'The canary in the mine' - Storm Emma is the harbinger of things to come unless we tackle emissions, with farming community most at risk
Farmers have had a dreadful week. The havoc wreaked by Storm Emma has left thousands out of pocket, with many forced to dump milk and others losing livestock as nature ravaged large parts of the country.
And while the sub-zero temperatures which struck cannot be directly linked to climate change, extreme events will become more commonplace, Professor John Sweeney said. That's bad news for the farming sector, which is particularly vulnerable.
"The extremes are the first harbinger of changes in climate," he said. "There's a lot of research indicating that the jet stream is weaker and wobbling more than it used to due to the Arctic warming up more quickly. If that's the link being established, we should expect to see more extremes of all kinds of weather.
"Farmers are perhaps the best people of all to appreciate subtle changes in weather conditions. They will be conscious that Ireland is 0.5C warmer than 30 years ago and there are changes in when they can sow and put cattle out on the land. To an extent, they're the canary in the mine.
"We've seen increases in rainfall intensity and events in Donegal, Mountmellick and Galway. The winter of 2014 was the stormiest on record, and the wettest winter on record was in recent years. That's significant for agriculture because it's very vulnerable to extremes.
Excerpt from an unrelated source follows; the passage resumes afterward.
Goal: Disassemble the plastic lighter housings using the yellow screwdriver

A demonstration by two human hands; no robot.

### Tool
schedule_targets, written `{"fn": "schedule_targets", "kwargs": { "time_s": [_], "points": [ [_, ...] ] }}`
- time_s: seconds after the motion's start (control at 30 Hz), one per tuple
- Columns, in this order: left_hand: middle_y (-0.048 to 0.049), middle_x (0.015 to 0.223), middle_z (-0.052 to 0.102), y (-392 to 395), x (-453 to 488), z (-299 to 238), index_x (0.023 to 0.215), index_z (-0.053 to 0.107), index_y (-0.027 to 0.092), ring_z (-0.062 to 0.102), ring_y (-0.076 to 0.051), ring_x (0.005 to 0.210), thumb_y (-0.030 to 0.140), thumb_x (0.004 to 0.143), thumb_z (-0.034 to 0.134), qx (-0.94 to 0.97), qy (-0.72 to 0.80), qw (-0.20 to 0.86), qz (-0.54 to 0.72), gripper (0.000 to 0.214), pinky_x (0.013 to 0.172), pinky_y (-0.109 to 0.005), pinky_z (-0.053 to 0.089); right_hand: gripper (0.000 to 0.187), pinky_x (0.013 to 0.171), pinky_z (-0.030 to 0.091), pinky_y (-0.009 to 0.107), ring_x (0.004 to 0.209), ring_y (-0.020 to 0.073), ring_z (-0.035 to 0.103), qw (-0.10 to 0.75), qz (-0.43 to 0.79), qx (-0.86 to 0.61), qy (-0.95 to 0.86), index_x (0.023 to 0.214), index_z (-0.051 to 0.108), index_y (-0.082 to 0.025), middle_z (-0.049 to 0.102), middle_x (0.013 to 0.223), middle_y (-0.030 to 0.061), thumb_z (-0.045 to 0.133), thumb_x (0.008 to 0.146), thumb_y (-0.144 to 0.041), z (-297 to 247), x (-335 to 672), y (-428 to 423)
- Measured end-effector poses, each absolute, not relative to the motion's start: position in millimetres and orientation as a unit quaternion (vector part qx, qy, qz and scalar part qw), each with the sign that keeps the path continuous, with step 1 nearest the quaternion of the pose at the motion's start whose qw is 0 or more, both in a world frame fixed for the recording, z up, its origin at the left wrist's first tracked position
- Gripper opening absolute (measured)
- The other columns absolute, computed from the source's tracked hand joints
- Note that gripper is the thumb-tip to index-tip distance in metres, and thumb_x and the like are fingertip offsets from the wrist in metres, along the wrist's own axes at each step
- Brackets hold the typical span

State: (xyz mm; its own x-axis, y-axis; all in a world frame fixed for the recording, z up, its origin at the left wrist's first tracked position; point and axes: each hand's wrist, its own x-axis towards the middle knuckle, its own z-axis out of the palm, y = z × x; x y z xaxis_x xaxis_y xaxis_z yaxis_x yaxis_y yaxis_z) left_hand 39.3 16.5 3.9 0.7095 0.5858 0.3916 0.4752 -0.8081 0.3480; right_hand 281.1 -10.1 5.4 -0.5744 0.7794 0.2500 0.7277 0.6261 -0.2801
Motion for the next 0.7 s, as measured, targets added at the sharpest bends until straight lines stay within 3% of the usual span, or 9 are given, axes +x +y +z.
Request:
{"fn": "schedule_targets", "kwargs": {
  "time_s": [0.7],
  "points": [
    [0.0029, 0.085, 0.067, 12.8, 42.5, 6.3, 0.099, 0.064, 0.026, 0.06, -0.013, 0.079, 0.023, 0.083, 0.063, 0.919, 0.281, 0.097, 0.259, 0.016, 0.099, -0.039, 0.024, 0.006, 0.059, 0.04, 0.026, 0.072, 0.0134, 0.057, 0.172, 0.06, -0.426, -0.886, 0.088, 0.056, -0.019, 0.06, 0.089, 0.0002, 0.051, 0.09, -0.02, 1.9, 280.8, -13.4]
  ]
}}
I think the current weather will result in grass growth being retarded. I suspect there will be fodder problems in the near future."
Professor Sweeney's climate credentials are well-established. He was a contributor to the UN Intergovernmental Panel on Climate Change's 4th Assessment Report, which set out the causes and effects of climate change. It was awarded the 2007 Nobel Peace Prize. Emeritus Professor of Geography at Maynooth University, he says that emissions must fall across the economy, and we need to be "realistic" about agriculture.
Emissions generated here affect weather patterns in Africa, and vice versa, and while there has been an enormous amounts of work undertaken to make farming more efficient and less polluting, it's moving in the wrong direction.